O Portal do Servidor inicia, nesta quinta-feira (11/04), a série especial “O resgate da heroína Bárbara”. Desde 2023, a Assembleia Legislativa do Estado do Ceará (Alece) e a Fundação Sintaf, do Sindicato dos Fazendários do Ceará, estão unidas na realização de ações concretas pela preservação da memória e do legado histórico de Bárbara de Alencar, em Fortaleza e nos municípios da região do Cariri, no interior do Estado. Na primeira matéria, conheça a trajetória da homenageada. O coordenador regional do Sintaf no Cariri, Luiz Carlos Diógenes, e a diretora da Estação de Cultura do Instituto Bárbara de Alencar, Magnólia Arrais, avaliam a relevância da mulher Bárbara para a História do Ceará.
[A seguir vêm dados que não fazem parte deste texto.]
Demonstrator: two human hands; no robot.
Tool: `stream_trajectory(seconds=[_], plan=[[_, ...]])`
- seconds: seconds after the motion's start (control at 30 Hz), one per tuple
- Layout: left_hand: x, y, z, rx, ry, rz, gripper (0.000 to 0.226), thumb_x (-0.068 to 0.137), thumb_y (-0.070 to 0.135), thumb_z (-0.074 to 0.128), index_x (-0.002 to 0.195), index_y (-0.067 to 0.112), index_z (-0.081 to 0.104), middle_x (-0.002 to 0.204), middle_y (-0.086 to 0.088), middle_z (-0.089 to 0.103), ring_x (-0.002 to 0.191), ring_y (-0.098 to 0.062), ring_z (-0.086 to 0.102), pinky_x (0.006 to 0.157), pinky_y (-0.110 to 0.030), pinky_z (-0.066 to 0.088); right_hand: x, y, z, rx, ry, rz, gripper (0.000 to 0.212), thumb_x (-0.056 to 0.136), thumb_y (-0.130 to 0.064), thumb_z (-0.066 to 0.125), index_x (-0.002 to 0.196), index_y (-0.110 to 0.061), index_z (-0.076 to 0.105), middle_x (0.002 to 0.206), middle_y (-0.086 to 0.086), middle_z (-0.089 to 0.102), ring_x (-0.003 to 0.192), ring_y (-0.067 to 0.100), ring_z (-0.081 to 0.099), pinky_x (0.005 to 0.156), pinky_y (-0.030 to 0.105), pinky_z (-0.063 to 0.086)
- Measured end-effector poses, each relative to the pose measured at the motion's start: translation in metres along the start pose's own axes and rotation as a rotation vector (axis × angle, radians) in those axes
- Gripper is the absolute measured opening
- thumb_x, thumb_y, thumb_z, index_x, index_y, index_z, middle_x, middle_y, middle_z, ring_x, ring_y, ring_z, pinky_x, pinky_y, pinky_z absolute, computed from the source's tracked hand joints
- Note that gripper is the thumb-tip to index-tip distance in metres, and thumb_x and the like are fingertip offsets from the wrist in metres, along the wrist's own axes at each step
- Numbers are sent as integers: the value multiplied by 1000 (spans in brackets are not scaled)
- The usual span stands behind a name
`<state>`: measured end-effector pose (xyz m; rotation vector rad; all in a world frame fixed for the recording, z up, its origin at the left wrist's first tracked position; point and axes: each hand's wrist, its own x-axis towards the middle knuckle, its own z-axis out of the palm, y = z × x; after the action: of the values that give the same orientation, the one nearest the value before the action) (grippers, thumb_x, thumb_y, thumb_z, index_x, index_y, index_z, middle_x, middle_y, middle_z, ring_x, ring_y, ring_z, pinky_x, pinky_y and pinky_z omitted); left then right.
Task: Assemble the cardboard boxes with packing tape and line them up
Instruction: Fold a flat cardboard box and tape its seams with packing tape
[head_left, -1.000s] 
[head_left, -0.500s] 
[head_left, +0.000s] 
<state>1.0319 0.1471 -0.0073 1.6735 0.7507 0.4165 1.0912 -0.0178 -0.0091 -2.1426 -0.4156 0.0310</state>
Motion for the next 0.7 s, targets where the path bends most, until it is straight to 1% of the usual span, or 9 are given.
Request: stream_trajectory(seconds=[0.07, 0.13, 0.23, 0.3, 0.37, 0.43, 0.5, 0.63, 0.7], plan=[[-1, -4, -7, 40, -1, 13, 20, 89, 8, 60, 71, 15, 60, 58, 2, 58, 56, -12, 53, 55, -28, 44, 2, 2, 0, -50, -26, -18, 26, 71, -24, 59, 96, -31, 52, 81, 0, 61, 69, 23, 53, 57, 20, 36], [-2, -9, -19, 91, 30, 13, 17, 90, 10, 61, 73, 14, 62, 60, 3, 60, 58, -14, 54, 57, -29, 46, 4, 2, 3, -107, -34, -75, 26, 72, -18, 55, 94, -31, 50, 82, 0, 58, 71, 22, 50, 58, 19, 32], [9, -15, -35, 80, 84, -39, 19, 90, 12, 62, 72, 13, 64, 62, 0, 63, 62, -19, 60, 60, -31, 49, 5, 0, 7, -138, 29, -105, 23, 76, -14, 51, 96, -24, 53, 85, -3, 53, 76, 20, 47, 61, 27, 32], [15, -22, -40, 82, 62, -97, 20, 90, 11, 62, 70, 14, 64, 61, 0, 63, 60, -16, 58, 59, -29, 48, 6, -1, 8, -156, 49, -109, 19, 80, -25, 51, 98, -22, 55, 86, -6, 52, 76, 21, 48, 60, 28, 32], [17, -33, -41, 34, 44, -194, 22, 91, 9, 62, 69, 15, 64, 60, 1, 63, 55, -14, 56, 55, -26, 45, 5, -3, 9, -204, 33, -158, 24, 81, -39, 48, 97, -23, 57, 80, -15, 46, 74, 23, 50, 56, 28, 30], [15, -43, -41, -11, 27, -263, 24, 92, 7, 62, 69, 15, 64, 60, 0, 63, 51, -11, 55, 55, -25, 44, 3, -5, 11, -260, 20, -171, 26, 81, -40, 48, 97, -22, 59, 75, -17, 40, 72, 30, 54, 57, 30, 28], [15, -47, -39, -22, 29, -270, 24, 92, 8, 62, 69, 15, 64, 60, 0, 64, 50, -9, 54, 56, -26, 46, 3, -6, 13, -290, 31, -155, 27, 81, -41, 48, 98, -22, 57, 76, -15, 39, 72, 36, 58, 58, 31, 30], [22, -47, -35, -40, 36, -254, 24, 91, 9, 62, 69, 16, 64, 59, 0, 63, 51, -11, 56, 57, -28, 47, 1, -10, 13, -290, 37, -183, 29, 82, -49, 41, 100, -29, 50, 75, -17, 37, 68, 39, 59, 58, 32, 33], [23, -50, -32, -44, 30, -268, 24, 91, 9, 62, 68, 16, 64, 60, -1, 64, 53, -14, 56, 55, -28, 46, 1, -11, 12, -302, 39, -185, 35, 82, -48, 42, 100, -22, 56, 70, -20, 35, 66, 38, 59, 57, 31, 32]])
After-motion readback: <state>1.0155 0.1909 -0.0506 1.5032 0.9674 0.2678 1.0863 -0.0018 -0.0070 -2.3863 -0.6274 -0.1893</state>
“Hoje ao passar pelos lados

Das brancas paredes,

paredes do forte

Escuto ganidos, ganidos, ganidos, ganidos

Ganidos de morte

Vindos daquela janela

É Bárbara, tenho certeza

É Bárbara, sei que é ela

Que de dentro da fortaleza

Por seus filhos e irmãos

Joga gemidos, gemidos no ar

Que sonhos tão loucos, tão loucos, tão loucos

Tão loucos foi Bárbara sonhar”

“Passeio Público”, música de Ednardo (1976)

Bárbara Pereira de Alencar veio ao mundo em Exu (PE), em 11 de fevereiro de 1760. Nascida em uma época em que o papel social feminino era restrito à execução das ordens do patriarcado, Bárbara exercitou uma ousadia que seria a semente a gerar as raízes do protagonismo feminino no Ceará, no Nordeste e em todo o Brasil.

De origem abastada, fruto das posses do patriarca da família Alencar, seu avô Leonel Alencar Rêgo, desde cedo Bárbara demonstrou sua forte personalidade, que ia de encontro às tradições culturais dominantes do século XVIII, quando as mulheres eram relegadas a um papel secundário e de quase nenhum poder de decisão.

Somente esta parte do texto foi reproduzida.